**WORK REQUEST**
Below this line is a set of entries; quote exactly the lines from the line that contains "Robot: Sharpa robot" to the line that contains "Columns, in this", both lines included.
** RECORD EXCERPTS follows **
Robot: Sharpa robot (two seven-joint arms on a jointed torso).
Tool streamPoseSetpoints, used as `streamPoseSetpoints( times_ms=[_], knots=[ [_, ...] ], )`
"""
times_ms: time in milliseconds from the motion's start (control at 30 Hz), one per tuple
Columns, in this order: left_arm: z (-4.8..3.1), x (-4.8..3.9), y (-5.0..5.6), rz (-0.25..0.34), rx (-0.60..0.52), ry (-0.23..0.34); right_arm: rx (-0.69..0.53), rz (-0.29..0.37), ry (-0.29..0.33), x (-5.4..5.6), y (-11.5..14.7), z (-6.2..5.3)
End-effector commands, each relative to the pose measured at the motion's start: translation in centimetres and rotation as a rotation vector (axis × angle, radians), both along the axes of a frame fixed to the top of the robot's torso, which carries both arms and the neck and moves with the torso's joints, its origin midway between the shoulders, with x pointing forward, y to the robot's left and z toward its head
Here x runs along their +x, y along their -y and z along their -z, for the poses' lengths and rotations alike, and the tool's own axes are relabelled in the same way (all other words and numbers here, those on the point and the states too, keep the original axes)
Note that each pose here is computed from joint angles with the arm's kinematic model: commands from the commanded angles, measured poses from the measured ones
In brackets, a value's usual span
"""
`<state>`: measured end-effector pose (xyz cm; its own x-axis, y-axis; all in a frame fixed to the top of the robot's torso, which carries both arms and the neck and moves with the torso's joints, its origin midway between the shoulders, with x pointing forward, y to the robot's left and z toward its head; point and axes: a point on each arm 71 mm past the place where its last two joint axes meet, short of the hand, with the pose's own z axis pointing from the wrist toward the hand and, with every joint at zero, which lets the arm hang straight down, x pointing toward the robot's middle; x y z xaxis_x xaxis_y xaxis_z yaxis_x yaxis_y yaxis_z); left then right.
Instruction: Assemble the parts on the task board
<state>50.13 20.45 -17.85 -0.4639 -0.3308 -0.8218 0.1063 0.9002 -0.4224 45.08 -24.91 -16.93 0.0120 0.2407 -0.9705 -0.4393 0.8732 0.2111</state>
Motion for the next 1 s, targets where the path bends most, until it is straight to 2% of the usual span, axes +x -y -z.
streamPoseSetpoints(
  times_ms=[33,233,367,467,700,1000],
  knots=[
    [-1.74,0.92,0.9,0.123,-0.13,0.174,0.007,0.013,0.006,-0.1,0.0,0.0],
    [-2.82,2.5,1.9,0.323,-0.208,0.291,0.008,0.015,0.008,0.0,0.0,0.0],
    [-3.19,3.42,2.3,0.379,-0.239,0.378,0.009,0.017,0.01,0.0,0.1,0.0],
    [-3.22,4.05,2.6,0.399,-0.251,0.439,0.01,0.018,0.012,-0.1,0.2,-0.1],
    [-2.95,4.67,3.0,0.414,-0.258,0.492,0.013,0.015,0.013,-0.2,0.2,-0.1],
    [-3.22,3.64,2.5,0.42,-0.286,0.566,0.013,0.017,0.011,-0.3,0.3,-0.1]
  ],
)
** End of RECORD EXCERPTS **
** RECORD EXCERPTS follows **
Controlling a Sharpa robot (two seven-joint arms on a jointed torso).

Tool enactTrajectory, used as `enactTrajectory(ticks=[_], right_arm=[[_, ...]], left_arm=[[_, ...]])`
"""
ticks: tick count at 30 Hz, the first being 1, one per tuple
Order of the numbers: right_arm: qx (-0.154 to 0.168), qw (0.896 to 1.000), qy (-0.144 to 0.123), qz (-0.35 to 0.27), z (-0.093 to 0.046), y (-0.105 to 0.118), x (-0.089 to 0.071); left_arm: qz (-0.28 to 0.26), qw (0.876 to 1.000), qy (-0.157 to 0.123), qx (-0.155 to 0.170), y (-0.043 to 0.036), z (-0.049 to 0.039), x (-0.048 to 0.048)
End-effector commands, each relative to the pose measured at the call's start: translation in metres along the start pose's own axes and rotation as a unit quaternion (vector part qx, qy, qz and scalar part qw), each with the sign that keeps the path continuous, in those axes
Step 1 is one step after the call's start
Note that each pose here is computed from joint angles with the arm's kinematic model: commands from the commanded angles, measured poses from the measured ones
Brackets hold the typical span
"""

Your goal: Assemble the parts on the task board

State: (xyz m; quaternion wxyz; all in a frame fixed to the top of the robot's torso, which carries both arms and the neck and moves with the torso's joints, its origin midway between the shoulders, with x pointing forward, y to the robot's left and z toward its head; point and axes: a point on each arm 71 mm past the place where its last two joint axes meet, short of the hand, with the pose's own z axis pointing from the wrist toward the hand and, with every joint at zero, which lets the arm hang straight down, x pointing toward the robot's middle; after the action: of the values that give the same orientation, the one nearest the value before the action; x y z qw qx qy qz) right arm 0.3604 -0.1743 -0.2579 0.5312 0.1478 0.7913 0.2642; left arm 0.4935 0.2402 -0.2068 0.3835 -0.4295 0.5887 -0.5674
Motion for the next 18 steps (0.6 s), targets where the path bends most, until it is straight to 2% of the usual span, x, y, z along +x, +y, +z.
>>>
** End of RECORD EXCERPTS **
**ANSWER TO THIS PROBLEM**
Robot: Sharpa robot (two seven-joint arms on a jointed torso).
Tool streamPoseSetpoints, used as `streamPoseSetpoints( times_ms=[_], knots=[ [_, ...] ], )`
"""
times_ms: time in milliseconds from the motion's start (control at 30 Hz), one per tuple
Columns, in this order: left_arm: z (-4.8..3.1), x (-4.8..3.9), y (-5.0..5.6), rz (-0.25..0.34), rx (-0.60..0.52), ry (-0.23..0.34); right_arm: rx (-0.69..0.53), rz (-0.29..0.37), ry (-0.29..0.33), x (-5.4..5.6), y (-11.5..14.7), z (-6.2..5.3)

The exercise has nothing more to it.